### Work item
The records sit below. Return every line in them that holds the word "robot".

### Data
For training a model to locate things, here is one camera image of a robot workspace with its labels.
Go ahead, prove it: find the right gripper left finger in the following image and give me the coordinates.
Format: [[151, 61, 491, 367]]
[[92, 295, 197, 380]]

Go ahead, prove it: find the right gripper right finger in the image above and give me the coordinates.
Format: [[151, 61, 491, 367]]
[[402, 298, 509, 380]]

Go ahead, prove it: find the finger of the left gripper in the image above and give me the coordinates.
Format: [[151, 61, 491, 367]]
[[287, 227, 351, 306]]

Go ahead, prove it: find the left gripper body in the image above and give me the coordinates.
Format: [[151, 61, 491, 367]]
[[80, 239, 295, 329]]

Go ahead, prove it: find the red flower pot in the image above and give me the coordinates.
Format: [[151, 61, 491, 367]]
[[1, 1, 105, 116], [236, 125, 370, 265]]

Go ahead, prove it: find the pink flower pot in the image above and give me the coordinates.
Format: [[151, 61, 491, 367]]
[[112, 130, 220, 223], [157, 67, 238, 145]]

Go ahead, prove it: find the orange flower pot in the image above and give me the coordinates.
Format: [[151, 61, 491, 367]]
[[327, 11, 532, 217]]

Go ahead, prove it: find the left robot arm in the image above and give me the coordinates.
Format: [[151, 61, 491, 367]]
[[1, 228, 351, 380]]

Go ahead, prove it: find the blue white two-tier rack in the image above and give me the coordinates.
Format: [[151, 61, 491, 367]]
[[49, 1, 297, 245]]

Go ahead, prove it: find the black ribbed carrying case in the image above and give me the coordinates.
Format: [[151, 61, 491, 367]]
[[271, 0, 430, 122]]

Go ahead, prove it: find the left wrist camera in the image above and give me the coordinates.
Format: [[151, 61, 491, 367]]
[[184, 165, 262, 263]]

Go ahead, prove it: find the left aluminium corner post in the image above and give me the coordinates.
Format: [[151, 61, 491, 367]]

### Answer to this exercise
For training a model to locate things, here is one camera image of a robot workspace with its labels.
Go ahead, prove it: find the left robot arm in the image above and give me the coordinates.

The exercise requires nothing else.